1 files changed, 414 insertions, 0 deletions
diff --git a/chromium/third_party/skia/tools/compare_codereview.py b/chromium/third_party/skia/tools/compare_codereview.py
new file mode 100755
index 00000000000..a58b3c697bf
--- /dev/null
+++ b/chromium/third_party/skia/tools/compare_codereview.py
@@ -0,0 +1,414 @@
+#!/usr/bin/python2
+
+# Copyright 2014 Google Inc.
+#
+# Use of this source code is governed by a BSD-style license that can be
+# found in the LICENSE file.
+
+"""Skia's Chromium Codereview Comparison Script.
+
+This script takes two Codereview URLs, looks at the trybot results for
+the two codereviews and compares the results.
+
+Usage:
+  compare_codereview.py CONTROL_URL ROLL_URL
+"""
+
+import collections
+import os
+import re
+import sys
+import urllib2
+import HTMLParser
+
+
+class CodeReviewHTMLParser(HTMLParser.HTMLParser):
+  """Parses CodeReview web page.
+
+  Use the CodeReviewHTMLParser.parse static function to make use of
+  this class.
+
+  This uses the HTMLParser class because it's the best thing in
+  Python's standard library.  We need a little more power than a
+  regex.  [Search for "You can't parse [X]HTML with regex." for more
+  information.
+  """
+  # pylint: disable=I0011,R0904
+  @staticmethod
+  def parse(url):
+    """Parses a CodeReview web pages.
+
+    Args:
+      url (string), a codereview URL like this:
+        'https://codereview.chromium.org/?????????'.
+
+    Returns:
+      A dictionary; the keys are bot_name strings, the values
+      are CodeReviewHTMLParser.Status objects
+    """
+    parser = CodeReviewHTMLParser()
+    try:
+      parser.feed(urllib2.urlopen(url).read())

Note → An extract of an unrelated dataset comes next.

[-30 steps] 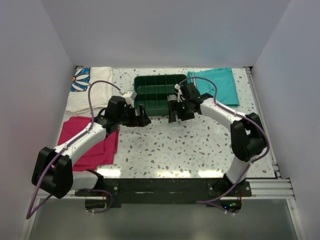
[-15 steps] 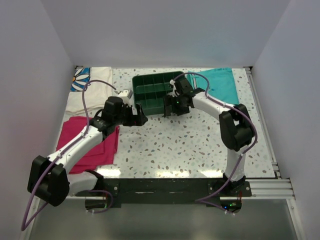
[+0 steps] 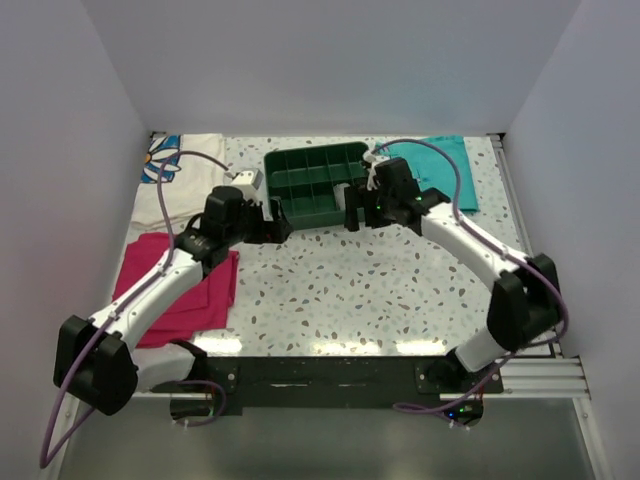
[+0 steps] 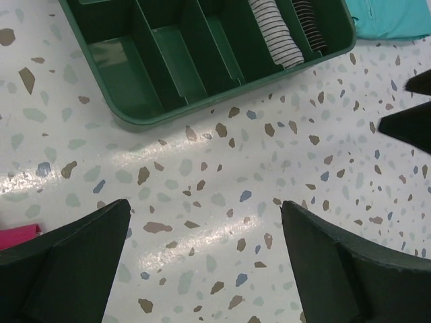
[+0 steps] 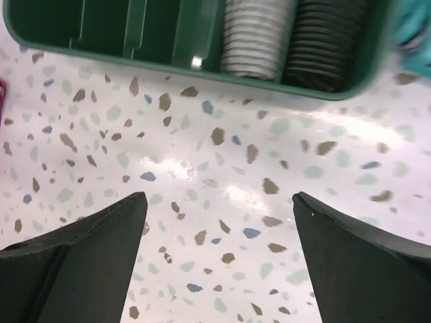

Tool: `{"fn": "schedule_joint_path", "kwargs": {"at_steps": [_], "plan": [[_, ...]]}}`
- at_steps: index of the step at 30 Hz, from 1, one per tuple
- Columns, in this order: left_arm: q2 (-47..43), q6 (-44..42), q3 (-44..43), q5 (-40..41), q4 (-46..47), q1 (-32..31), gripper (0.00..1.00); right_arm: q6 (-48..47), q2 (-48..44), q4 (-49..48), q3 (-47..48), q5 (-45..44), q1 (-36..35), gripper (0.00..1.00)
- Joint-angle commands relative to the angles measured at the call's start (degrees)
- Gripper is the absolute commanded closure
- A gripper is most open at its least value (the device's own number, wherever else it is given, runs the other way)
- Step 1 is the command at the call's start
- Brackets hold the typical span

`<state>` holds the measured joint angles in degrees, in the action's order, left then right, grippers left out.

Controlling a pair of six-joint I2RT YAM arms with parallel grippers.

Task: Roll the underwear
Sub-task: Reset both arms

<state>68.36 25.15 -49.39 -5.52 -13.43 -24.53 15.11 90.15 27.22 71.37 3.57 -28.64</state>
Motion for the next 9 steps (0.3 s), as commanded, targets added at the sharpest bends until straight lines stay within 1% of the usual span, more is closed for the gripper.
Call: {"fn": "schedule_joint_path", "kwargs": {"at_steps": [1, 2, 7, 9], "plan": [[-2.79, -1.85, -2.29, 3.84, 0.86, -0.34, 0.00, -1.75, -10.05, 1.42, -4.21, -15.07, 0.52, 0.05], [-3.23, -2.12, -2.29, 4.37, 0.95, -0.25, 0.00, -1.49, -11.56, 1.78, -6.40, -17.78, 0.87, 0.04], [-5.16, -2.56, -0.80, 5.43, 2.97, -0.34, 0.00, 0.44, -17.27, 2.74, -11.78, -21.14, 5.26, 0.04], [-6.04, -2.21, -0.45, 7.88, 3.58, -0.34, 0.00, 1.23, -18.51, 2.84, -13.53, -22.99, 6.75, 0.04]]}}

+    except (urllib2.URLError,):
+      print >> sys.stderr, 'Error getting', url
+      return None
+    parser.close()
+    return parser.statuses
+
+  # namedtuples are like lightweight structs in Python.  The low
+  # overhead of a tuple, but the ease of use of an object.
+  Status = collections.namedtuple('Status', ['status', 'url'])
+
+  def __init__(self):
+    HTMLParser.HTMLParser.__init__(self)
+    self._id = None
+    self._status = None
+    self._href = None
+    self._anchor_data = ''
+    self._currently_parsing_trybotdiv = False
+    # statuses is a dictionary of CodeReviewHTMLParser.Status
+    self.statuses = {}
+
+  def handle_starttag(self, tag, attrs):
+    """Overrides the HTMLParser method to implement functionality.
+
+    [[begin standard library documentation]]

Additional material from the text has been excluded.